Hace treinta años que ese recuerdo vive conmigo. Es sólo eso, un recuerdo de algo que ocurrió en un niño. Algo que la vida, simplemente va dejando de lado. Pero siempre me pregunté que hubiese sucedido si en alguna parte de mi vida, la hubiese encontrado nuevamente en ese tirón del corazón. Tal vez por eso, un recuerdo como ese; dura una eternidad. Seguro, por la ilusión que deja cuando uno reconoce que la vida que está viviendo, en realidad no es ni el diez por ciento de como la imaginó.

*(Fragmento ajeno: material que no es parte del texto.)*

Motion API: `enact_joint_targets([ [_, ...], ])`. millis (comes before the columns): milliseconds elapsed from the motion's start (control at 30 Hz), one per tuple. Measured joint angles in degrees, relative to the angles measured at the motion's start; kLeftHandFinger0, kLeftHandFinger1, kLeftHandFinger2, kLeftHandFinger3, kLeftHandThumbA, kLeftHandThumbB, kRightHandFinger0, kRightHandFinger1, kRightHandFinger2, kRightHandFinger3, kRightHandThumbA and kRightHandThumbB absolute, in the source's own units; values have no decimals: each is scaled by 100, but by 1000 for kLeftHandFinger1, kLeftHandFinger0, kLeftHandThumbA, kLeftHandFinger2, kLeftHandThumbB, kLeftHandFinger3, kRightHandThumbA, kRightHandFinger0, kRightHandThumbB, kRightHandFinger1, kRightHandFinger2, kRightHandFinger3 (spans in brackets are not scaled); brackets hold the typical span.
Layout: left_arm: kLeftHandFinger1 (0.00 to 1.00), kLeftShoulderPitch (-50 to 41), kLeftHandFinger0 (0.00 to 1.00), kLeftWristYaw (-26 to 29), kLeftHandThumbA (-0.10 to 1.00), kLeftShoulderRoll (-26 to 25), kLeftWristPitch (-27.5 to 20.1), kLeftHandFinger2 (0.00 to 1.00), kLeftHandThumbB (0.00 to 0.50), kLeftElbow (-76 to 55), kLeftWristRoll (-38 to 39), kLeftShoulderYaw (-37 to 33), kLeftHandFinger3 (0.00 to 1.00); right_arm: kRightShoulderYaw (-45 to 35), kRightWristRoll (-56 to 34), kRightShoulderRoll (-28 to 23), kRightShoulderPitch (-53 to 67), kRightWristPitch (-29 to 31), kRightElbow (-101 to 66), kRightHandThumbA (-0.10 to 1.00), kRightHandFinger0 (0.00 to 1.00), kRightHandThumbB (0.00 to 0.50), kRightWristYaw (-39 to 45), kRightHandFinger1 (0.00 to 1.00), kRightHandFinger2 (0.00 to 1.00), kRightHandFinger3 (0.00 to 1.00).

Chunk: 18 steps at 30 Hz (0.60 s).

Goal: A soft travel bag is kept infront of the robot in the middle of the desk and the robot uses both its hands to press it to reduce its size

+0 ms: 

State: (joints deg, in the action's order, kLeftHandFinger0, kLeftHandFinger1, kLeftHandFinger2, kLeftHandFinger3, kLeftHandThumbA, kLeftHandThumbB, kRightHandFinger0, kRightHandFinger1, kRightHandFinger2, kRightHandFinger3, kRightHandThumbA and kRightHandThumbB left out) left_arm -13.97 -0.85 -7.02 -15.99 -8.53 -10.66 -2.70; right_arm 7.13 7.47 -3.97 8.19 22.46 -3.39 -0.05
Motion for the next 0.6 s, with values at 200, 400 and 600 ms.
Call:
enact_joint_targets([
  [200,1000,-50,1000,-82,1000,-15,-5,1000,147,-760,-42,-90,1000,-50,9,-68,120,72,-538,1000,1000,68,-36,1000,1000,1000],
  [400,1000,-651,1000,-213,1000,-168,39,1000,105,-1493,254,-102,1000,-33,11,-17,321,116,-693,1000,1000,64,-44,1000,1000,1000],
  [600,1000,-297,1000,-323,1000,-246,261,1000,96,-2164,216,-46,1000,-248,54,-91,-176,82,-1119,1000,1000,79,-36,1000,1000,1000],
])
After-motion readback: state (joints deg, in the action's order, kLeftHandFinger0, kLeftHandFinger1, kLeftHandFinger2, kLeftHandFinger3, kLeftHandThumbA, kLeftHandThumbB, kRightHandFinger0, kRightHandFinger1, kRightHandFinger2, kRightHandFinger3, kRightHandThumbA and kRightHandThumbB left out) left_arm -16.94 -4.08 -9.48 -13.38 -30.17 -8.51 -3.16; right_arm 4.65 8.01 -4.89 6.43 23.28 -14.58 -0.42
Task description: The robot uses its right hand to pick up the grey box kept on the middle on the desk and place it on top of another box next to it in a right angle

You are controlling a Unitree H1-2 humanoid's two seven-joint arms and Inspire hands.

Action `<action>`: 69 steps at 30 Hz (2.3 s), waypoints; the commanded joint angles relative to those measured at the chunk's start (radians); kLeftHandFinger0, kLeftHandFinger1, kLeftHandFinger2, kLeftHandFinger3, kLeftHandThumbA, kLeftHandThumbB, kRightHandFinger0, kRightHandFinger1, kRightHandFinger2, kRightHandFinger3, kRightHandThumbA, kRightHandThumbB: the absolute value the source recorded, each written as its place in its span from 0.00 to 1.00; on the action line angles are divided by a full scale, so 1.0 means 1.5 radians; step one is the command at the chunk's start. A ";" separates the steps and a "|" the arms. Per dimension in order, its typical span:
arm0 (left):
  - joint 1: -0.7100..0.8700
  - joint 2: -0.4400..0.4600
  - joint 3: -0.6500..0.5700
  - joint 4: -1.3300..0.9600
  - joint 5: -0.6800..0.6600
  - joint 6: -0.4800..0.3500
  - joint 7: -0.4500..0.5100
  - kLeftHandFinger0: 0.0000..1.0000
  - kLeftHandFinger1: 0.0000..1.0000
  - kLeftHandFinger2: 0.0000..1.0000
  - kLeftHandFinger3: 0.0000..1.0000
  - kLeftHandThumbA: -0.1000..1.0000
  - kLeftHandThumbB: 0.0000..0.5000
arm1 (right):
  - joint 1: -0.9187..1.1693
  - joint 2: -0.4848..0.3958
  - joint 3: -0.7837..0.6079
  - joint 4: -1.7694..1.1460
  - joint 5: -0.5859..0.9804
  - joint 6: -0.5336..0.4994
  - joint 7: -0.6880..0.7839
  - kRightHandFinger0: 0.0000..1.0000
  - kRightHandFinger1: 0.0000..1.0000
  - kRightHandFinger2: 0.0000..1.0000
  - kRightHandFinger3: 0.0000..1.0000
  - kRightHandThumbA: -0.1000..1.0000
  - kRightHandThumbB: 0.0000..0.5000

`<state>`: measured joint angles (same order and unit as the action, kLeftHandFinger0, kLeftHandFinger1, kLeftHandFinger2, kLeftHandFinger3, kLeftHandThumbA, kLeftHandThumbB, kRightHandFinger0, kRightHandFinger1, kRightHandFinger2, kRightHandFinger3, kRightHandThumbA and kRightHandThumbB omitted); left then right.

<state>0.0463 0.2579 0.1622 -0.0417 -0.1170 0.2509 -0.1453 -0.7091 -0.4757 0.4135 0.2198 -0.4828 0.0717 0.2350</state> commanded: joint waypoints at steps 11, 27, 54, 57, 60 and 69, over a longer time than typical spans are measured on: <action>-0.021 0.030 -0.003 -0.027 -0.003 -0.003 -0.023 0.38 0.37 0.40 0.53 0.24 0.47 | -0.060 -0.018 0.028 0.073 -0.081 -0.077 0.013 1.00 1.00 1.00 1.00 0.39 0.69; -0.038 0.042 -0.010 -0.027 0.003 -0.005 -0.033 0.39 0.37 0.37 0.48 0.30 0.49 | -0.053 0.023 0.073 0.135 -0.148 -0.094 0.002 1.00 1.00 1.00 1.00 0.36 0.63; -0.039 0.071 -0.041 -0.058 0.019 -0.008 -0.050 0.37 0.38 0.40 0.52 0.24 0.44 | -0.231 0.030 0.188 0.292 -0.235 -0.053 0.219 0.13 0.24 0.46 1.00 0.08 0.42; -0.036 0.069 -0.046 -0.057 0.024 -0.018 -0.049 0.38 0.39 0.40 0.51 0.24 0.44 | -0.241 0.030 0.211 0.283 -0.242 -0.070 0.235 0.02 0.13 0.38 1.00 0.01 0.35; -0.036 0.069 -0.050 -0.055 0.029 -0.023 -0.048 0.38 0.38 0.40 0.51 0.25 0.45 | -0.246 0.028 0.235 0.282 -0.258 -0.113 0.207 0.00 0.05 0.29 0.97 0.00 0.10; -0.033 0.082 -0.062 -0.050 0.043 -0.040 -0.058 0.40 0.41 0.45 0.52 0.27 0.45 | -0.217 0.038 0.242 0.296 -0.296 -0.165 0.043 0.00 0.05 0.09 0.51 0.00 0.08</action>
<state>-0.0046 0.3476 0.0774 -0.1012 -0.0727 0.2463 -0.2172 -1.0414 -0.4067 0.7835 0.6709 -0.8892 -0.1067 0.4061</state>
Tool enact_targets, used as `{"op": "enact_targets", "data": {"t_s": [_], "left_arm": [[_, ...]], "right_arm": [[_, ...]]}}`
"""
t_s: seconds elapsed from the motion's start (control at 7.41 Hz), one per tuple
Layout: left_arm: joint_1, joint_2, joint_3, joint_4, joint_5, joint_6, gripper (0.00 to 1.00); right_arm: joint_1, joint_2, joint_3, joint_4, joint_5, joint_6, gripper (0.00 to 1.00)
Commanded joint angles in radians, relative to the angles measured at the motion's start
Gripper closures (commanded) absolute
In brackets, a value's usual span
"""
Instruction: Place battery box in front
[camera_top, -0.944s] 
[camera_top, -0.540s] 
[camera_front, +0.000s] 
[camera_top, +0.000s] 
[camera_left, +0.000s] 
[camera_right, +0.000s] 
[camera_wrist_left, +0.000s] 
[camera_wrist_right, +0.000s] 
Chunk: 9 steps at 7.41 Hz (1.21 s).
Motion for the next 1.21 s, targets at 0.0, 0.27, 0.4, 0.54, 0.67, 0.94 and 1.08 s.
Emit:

Hoy pude venir en mi auto. Evitar toda esa histeria de siempre en el tráfico porteño; con calefacción, paciencia y buena música. Pero quise volver a subirme al mismo colectivo, el 29. Hacer el mismo recorrido serpenteante como el de esa mañana con mi madre, dado que casualmente, voy bastante cerca del consultorio del dentista que me atormentó la infancia.
Mirando por la ventanilla, recuerdo esa imaginación de niño cuando veía a toda esa gente invadiendo las calles, las avenidas, como un ejército de zombis atropellados, silenciosos. Apurados por llegar primero vaya a saber uno donde.
Y ya no recuerdo cuanto hace que me convertí en uno de ellos.
¿Por qué será que el presente siempre es tan ingrato a los recuerdos?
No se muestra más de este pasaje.